I was clearly forgiven. ‘Circulate around the night-clubs hereabouts. Heaven knows there’s no shortage of them. See if you can recognize anyone there – performer, staff, maybe even a member of the audience – who looks like anyone you saw in the church tonight.’
Belinda stared at me in disbelief. ‘Nuns in a night-club?’
‘Why not? Bishops go to garden parties, don’t they?’
‘It’s not the same thing—’
‘Entertainment is entertainment the world over,’ I said pontifically. ‘Especially check for those who are wearing long-sleeved dresses or those fancy elbow-length gloves.’

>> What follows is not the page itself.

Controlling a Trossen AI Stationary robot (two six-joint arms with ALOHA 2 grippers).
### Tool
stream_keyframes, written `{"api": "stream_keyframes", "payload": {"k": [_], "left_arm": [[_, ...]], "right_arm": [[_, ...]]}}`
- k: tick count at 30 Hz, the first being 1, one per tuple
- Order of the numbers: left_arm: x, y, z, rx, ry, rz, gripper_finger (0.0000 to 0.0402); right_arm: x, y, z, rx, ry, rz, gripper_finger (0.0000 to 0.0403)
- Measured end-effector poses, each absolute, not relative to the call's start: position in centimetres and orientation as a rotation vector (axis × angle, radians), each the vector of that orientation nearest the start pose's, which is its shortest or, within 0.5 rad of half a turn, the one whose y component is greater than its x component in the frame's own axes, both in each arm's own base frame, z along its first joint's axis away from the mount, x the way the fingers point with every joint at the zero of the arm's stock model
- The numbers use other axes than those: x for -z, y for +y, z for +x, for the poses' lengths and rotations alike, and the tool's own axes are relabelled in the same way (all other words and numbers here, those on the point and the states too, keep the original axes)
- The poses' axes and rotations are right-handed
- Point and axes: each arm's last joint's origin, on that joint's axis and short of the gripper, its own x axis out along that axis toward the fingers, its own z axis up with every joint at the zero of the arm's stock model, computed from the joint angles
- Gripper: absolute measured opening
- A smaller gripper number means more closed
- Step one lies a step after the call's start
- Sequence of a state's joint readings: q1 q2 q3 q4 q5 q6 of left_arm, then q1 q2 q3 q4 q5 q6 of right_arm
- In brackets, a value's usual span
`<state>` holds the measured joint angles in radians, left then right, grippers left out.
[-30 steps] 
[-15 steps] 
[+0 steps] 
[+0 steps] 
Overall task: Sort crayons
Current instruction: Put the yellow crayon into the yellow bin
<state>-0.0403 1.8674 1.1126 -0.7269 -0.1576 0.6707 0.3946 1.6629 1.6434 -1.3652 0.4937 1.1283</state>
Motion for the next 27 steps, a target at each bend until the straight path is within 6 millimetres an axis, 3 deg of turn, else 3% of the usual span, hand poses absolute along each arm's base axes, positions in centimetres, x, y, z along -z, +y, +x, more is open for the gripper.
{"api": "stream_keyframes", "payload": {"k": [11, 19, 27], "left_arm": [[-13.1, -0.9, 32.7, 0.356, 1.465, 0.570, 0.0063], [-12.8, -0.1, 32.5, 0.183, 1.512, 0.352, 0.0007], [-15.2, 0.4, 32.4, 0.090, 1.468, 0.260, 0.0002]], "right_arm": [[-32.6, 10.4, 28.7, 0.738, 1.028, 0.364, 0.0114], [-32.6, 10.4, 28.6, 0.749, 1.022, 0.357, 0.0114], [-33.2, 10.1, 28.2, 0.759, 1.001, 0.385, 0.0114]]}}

‘Why those?’ Belinda asked.
‘Use your head. See – if you do find anyone if you can find out where they live. Be back in your hotel by one o’clock. I’ll see you there.’
‘And what are you going to do?’ Maggie asked.

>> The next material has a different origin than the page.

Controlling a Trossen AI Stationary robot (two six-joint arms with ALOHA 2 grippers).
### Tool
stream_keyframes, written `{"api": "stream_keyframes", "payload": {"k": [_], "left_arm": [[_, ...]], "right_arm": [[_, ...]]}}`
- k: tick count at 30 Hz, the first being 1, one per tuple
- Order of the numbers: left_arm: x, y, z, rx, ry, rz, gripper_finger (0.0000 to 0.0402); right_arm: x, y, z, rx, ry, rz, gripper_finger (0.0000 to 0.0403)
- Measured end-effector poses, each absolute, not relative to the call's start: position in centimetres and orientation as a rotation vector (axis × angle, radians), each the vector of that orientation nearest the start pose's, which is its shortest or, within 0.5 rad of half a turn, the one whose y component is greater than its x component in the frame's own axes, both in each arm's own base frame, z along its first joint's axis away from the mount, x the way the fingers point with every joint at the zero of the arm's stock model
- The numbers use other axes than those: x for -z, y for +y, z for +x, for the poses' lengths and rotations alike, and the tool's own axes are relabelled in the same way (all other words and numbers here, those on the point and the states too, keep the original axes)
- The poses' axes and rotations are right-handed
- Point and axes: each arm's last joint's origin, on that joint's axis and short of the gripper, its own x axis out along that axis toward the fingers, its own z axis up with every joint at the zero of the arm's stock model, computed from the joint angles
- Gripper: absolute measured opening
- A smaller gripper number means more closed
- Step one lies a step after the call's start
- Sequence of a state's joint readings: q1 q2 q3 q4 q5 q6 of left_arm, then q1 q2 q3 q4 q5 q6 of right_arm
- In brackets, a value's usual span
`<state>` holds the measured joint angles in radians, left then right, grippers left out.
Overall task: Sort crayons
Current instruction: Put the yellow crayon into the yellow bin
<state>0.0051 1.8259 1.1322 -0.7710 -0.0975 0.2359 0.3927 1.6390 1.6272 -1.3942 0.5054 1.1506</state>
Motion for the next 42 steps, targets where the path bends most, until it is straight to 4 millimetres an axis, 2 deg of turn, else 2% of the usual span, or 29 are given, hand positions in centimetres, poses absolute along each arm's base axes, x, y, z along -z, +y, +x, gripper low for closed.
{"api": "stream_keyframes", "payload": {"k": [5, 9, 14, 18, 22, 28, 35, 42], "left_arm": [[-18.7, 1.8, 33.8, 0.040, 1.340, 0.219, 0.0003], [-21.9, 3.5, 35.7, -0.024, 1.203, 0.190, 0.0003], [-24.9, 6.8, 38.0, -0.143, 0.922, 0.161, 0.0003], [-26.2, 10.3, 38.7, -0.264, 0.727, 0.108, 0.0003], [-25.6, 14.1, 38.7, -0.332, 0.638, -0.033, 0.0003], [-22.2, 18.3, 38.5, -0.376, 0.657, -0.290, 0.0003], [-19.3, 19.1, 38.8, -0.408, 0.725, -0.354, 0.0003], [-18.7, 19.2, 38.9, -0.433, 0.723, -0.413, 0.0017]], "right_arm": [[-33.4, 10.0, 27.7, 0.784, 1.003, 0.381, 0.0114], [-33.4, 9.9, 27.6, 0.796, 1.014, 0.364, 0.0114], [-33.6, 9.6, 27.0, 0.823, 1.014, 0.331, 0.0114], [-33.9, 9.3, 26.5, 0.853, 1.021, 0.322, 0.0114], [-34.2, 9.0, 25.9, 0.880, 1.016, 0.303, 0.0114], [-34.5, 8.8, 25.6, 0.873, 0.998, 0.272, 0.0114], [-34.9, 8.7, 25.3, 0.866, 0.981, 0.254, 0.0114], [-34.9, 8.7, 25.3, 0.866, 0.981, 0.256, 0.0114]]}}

I looked leisurely around the club. ‘I’ve got a lot of research to do here yet.’
‘I’ll bet you have,’ Belinda said.
Maggie opened her mouth to speak but Belinda was saved the inevitable lecture by the reverential ‘oohs’ and ‘aahs’ and gasps of unstinted admiration, freely given, that suddenly echoed round the club. The audience were almost out of their seats. The distressed artiste had resolved her dreadful dilemma by the simple but ingenious and highly effective expedient of tipping the tin bath over and using it, tortoise-shell fashion, to conceal her maidenly blushes as she covered the negligible distance towards the salvation of the towel. She stood up, swathed in her towel, Venus arising from the depths, and bowed with regal graciousness towards the audience, Madame Melba taking her final farewell of Covent Garden. The ecstatic audience whistled and called for more, none more so than the octogenarians, but in vain: her repertoire exhausted, she shook her head prettily and minced off the stage, trailing clouds of soap-bubbles behind her.
‘Well, I never!’ I said admiringly. ‘I’ll bet neither of you two would have thought of that.’
‘Come, Belinda,’ Maggie said. ‘This is no place for us.’
They rose and left. As Belinda passed she gave a twitch of her eyebrows which looked suspiciously like a wink, smiled sweetly, said, ‘I rather like you like that,’ and left me pondering suspiciously as to the meaning of her remark. I followed their progess to the exit to see if anyone followed them, and followed they were, first of all by a very fat, very heavily built character with enormous jowls and an air of benevolence, but this was hardly of any significance as he was immediately followed by several dozen others. The highlight of the evening was over, great moments like those came but seldom and the summits were to be rarely scaled again – except three times a night, seven nights a week – and they were off to greener pastures where hooch could be purchased at a quarter of the price.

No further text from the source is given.